Если бы можно было отсюда вырваться! Он не боялся трудностей, поехал бы даже в Африку или Гренландию. Но они же здесь все поумирали бы с голоду. Он чувствовал, знал, что ждет его на белом свете успех, карьера, деньги, но знал также, что никогда не сумеет сделать решительный шаг. Он был невольником своих чувств, искренних и глубоких. Эти чувства приковали его к ним: к родителям, к сестре и даже к старой Марцысе, приковали, точно цепями, к маленькому деревянному домику в небольшом заброшенном городке.
И чем глубже погружался он в трясину жалкого существования, тем заботливей, старательней прятал свое отчаяние от близких. Как он был благодарен им за то, что они, в свою очередь, ничем не обнаруживали постигшее их разочарование. Однако он с болью воспринимал их мысли и чувства.
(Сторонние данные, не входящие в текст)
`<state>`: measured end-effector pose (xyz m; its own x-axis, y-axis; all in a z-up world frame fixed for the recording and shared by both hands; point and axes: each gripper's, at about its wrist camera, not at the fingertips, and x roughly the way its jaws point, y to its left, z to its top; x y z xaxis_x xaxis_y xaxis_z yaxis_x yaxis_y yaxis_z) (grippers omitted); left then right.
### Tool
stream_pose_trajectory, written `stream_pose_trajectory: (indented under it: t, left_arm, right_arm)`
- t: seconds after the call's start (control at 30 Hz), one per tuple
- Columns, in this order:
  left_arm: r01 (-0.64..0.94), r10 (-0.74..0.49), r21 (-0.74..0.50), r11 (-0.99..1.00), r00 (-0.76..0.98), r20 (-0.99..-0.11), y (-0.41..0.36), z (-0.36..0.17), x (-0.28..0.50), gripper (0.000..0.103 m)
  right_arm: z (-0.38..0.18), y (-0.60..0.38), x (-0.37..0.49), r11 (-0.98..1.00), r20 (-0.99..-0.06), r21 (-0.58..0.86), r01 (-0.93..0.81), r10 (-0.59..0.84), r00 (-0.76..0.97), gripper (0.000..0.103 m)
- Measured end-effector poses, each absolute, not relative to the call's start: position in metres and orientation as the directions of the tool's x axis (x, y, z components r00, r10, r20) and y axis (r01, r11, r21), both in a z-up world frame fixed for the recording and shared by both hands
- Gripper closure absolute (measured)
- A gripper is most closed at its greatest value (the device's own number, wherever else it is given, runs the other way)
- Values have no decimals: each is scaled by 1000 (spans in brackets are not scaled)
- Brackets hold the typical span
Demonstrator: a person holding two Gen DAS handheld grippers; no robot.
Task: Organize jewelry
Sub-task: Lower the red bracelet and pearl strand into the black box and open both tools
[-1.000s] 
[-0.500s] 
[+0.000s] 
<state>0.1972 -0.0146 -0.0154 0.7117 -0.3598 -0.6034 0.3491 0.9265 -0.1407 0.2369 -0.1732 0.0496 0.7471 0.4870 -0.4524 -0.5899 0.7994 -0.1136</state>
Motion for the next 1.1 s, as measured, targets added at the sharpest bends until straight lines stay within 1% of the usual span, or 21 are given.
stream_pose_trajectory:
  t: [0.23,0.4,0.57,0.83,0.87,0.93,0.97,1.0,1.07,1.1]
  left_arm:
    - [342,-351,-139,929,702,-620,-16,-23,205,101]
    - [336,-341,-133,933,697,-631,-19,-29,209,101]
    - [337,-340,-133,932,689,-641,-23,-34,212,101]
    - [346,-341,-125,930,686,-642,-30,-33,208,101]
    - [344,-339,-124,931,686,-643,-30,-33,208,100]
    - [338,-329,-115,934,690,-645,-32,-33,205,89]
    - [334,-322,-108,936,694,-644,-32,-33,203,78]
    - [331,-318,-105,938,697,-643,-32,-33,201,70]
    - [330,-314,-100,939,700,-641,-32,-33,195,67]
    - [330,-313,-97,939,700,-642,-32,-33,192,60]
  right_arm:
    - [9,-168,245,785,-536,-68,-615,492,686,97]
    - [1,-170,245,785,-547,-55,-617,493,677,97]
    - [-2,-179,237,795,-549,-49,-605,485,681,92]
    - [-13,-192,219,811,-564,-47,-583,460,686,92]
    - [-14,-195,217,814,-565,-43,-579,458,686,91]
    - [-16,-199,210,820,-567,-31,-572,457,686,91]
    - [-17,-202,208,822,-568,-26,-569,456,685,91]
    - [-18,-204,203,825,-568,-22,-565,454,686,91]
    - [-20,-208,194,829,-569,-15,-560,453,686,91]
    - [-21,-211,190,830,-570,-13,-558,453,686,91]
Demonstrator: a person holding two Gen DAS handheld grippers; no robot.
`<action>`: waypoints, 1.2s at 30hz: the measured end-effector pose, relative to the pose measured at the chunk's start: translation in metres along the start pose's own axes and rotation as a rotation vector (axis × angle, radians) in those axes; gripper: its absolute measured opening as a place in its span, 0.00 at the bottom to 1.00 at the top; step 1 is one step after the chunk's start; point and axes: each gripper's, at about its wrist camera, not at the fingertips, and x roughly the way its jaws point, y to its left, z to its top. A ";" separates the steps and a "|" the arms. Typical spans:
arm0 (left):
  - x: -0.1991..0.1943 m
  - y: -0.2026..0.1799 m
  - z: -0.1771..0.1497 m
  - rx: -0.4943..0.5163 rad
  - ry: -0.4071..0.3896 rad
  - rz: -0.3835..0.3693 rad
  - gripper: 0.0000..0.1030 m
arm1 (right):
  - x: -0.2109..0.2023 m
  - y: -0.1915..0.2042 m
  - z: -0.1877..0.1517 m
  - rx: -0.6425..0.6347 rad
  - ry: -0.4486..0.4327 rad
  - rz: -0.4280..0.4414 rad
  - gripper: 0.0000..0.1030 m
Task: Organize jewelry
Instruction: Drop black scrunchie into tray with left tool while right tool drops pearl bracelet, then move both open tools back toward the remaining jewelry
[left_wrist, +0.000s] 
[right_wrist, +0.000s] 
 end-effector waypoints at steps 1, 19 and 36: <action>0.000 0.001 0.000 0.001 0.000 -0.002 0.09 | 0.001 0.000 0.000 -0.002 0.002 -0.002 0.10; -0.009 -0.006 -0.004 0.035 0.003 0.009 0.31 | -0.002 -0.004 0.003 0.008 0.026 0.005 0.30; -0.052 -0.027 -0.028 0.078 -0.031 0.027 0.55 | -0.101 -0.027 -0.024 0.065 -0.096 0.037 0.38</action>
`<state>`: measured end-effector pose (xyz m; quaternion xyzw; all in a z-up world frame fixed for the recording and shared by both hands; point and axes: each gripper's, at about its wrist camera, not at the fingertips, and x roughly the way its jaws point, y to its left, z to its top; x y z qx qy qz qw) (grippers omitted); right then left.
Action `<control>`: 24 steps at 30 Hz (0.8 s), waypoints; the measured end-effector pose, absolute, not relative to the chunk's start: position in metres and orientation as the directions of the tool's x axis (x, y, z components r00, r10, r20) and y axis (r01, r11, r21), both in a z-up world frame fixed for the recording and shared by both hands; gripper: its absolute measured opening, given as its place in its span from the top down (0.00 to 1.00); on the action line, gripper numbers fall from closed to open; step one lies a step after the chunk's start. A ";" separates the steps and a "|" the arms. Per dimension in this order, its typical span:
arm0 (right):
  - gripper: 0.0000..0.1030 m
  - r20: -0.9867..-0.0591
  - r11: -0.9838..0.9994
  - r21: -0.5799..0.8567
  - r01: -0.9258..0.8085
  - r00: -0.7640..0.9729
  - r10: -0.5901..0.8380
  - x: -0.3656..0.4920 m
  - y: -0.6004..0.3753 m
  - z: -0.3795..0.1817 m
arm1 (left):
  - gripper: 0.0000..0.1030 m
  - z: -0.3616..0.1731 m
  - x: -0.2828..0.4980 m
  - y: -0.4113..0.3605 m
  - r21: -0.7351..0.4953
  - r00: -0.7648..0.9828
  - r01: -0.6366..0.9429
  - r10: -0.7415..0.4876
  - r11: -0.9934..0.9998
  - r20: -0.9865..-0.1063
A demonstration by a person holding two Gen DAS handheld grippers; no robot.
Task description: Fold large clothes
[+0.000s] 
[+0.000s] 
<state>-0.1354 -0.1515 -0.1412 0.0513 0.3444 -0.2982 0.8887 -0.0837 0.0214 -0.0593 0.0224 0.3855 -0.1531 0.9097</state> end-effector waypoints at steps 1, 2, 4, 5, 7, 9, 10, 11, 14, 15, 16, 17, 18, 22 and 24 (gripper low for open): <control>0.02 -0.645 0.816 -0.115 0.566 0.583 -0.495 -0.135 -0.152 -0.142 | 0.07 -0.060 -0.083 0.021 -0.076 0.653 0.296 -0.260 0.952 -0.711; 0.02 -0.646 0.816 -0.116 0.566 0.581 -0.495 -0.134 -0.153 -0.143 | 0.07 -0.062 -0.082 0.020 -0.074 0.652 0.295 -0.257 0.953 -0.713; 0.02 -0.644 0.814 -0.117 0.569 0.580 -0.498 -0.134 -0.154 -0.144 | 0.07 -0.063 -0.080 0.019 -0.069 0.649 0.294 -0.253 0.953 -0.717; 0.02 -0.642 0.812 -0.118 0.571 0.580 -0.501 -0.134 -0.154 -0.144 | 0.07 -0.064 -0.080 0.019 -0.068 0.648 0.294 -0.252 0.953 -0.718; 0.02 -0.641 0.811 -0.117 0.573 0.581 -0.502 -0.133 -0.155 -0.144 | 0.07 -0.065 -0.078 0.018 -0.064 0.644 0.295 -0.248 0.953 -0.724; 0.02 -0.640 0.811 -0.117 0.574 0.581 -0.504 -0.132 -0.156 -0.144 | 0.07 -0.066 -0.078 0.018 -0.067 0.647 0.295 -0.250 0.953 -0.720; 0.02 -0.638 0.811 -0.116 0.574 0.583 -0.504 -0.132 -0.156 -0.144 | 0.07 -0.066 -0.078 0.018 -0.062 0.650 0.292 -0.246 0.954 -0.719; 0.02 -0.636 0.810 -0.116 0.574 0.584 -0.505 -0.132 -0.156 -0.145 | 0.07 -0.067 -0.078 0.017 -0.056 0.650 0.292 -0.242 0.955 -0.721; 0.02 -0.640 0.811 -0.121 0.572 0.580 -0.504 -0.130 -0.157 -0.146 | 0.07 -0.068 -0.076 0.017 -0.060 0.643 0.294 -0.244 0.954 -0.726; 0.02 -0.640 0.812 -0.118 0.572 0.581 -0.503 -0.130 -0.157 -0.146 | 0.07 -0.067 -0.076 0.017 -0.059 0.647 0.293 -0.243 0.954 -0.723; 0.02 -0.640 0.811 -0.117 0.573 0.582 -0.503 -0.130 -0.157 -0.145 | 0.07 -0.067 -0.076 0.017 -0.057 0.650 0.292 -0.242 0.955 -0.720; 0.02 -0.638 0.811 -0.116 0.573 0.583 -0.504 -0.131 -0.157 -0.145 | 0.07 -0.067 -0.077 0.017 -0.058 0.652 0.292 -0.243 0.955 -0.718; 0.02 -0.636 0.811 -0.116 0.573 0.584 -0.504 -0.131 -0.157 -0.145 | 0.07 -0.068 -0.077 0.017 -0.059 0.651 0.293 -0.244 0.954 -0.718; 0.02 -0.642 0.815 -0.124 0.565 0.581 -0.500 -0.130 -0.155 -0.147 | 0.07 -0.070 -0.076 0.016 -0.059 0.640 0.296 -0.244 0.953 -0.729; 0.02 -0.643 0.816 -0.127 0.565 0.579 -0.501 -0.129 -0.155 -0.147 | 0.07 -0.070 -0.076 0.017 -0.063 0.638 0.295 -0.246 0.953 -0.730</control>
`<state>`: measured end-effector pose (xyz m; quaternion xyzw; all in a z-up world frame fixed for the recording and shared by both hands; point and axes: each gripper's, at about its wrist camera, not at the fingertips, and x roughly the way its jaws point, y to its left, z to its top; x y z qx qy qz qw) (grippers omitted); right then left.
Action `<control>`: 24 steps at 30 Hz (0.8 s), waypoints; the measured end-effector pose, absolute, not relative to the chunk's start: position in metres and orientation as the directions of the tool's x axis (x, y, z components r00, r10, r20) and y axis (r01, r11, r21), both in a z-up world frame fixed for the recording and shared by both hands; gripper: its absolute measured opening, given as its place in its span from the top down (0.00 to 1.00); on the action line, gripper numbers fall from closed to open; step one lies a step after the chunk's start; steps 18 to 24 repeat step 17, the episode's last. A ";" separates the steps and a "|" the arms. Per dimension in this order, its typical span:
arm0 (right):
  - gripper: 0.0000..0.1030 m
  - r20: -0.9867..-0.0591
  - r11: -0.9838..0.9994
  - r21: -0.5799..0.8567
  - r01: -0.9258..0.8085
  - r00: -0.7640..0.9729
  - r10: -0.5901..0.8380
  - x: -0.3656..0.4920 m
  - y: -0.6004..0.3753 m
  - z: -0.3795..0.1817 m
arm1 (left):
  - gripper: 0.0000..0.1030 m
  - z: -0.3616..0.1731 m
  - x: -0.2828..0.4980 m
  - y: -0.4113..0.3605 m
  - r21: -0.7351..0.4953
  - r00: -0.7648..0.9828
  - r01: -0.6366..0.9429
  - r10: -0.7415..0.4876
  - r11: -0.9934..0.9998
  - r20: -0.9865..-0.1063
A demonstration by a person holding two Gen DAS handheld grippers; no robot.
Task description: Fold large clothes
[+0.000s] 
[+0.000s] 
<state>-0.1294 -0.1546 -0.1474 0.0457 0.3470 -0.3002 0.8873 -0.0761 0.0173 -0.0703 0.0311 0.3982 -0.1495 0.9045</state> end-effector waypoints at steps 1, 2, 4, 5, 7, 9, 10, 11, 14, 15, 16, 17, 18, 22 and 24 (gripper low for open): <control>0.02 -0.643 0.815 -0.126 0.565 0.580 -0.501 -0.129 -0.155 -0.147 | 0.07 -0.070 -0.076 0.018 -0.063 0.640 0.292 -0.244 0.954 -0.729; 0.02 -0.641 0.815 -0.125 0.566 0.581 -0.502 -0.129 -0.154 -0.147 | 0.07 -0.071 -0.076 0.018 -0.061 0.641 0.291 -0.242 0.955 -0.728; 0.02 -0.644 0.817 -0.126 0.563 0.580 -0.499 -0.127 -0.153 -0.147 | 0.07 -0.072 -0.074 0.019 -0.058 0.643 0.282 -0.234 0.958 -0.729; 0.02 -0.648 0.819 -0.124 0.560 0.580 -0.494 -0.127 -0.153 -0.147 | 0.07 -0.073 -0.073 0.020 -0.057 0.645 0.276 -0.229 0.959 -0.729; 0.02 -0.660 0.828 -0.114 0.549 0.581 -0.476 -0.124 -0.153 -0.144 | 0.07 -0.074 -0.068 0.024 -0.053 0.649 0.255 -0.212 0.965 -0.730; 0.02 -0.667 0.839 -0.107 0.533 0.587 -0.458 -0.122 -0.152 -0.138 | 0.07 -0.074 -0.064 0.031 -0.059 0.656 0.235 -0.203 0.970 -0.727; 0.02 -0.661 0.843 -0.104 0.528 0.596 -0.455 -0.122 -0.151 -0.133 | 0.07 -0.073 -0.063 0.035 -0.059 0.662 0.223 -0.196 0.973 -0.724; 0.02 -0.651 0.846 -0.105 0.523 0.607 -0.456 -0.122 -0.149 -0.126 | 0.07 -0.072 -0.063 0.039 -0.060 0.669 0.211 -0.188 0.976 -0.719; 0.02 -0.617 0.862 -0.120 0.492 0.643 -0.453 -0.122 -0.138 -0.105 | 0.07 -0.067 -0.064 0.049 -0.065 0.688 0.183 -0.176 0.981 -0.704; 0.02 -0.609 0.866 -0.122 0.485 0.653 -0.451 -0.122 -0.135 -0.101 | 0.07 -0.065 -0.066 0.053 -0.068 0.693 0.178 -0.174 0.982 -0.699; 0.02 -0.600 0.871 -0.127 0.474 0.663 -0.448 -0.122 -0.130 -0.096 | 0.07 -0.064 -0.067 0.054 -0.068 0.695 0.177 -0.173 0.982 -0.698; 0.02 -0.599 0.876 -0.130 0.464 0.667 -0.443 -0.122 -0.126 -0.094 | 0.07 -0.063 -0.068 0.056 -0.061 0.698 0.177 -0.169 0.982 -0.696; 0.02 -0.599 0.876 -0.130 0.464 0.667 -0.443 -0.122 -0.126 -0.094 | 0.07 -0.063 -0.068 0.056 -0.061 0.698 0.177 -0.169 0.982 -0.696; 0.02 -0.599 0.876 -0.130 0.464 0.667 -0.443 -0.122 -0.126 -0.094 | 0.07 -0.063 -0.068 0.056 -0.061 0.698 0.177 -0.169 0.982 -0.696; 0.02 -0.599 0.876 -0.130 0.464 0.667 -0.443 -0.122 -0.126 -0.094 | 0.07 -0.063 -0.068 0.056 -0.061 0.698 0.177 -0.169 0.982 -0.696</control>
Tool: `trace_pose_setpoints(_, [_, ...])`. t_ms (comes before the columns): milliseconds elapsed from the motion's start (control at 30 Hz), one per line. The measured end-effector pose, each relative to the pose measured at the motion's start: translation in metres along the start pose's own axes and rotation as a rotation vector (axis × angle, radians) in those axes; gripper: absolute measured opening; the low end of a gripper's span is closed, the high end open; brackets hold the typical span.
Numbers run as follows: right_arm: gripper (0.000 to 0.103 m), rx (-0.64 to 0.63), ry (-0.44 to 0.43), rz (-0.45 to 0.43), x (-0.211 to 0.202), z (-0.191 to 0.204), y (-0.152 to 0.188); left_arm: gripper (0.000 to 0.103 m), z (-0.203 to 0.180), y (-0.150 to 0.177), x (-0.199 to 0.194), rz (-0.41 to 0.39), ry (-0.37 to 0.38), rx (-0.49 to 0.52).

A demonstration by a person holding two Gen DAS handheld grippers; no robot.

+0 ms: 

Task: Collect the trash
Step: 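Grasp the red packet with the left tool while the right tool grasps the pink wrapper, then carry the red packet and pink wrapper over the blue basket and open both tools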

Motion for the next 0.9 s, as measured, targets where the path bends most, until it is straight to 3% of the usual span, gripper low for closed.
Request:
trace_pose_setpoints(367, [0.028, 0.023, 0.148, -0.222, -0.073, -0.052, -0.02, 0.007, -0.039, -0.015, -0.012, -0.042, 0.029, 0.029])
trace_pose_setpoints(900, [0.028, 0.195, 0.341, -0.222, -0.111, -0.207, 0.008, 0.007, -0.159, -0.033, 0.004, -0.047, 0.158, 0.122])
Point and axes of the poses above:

Они витали всюду в этом доме, наполняя воздух безнадежной печалью, развеять которую не смогла бы даже самая искусная улыбка или громко демонстрируемая радость.
— Я был у этого знахаря, — начал Павлицкий. — Сказал ему несколько слов правды и посоветовал, чтобы, пока не поздно, оставил свою практику.
— А это правда, что у него много пациентов? — спросила Камилька.
— Много? — рассмеялся доктор. — Если бы у него была десятая часть того, если бы была…
Не закончив фразу, он закусил нижнюю губу.
Мать начала быстро, очень быстро говорить о кошке Басе, что она где-то запропастилась, о том, что в среду именины у Козлицких, о корове ксендза, которая дает очень много молока.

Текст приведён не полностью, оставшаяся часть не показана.